あまい・甘い・あま~い香りに誘われて
体の熱もひき、気持ちが落ち着きトイレからでると、トイレの脇で困った顔をした虎太朗が待っていた。

「葵、ごめん。」
目があうなり深く頭を下げた。

「自分の気持ちばかり押し付けて、葵の気持ち無視して突っ走って、葵を傷つけた。本当にごめん。」

私は恥ずかしくてうつむいたまま小さく頭をふる。

「…嫌われたよな、、、ごめん。」

立ち去ろうとした虎太朗の背中に、私は自分から抱きついた。

「虎太朗……嫌ってないから…突然でびっくりしただけだから。

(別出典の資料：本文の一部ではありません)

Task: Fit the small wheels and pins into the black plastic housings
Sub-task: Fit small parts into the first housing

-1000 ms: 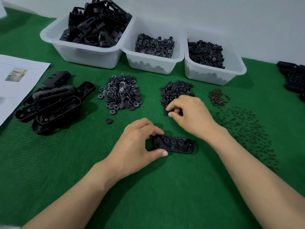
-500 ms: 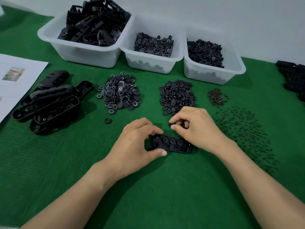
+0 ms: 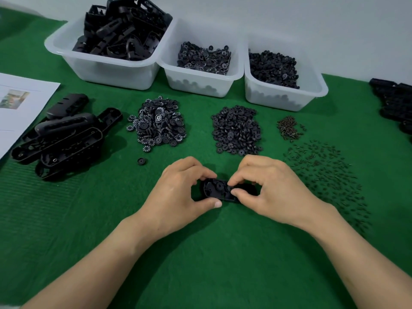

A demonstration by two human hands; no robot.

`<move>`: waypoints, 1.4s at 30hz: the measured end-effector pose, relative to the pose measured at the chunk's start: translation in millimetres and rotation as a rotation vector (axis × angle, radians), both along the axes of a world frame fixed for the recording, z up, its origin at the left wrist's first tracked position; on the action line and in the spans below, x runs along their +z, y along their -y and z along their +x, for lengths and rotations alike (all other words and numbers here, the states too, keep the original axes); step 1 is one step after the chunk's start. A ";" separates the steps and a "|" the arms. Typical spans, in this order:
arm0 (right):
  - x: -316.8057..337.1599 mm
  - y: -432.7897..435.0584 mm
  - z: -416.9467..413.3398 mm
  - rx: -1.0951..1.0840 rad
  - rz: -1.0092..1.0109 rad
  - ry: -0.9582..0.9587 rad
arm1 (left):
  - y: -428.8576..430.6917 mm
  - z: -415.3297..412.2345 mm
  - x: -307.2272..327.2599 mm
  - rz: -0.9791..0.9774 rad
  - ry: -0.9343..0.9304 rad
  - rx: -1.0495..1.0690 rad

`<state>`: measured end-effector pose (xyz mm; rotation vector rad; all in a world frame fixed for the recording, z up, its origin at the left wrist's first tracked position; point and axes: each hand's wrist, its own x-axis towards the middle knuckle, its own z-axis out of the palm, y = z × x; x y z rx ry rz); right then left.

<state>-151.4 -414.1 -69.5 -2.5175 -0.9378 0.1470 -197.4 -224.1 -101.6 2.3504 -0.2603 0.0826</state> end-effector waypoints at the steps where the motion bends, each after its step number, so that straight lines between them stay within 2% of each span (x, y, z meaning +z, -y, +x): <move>1: 0.2 0.4 0.3 0.004 0.005 -0.005 | 0.0 -0.1 0.0 -0.001 0.001 0.002; 15: 3.9 -0.2 5.9 0.041 0.017 -0.020 | 0.1 -0.6 0.8 0.003 -0.003 0.005; 28: 1.7 -2.4 2.9 0.096 -0.071 0.095 | -0.3 0.1 -0.4 0.014 -0.011 0.013; 31: 5.9 2.4 10.2 0.044 0.020 -0.046 | -0.4 0.0 -0.7 0.017 -0.019 0.010; 34: 6.3 1.1 29.3 -0.117 0.115 -0.006 | -1.1 0.2 -1.2 0.017 -0.022 0.008; 36: 2.1 -8.4 41.8 -0.160 0.074 0.055 | -1.5 0.0 -1.5 0.020 -0.025 0.003; 42: -11.5 -36.7 58.7 -0.104 -0.105 0.128 | -0.3 0.5 -0.2 0.003 -0.016 -0.001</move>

私虎太朗が…」

虎太朗が手を引いて私の正面にまわる。

「背中に向かってじゃなく、俺の顔見ていってくれる?
俺がずっと待ってる言葉聞けそうだから」 
虎太朗が嬉しそうに微笑んだ。

私の顔がみるみる赤くなるのがわかる。

虎太朗のイケメンスマイルは反則だよ。

「ずるい…その顔…反則。」

押し黙った私に虎太朗はくつくつ笑うと
いつもの言葉をささやく。

「俺のこと早く好きになれよ葵。
葵、大好きだよ。

葵…   俺のこと好き?」

私の言葉を優しく促す虎太朗。
「…好き。虎太朗が私も好き。」

「やっと聞けた」
虎太朗の顔を見上げると、今までに見たこともないくらい嬉しそうな満面の笑みを浮かべていた。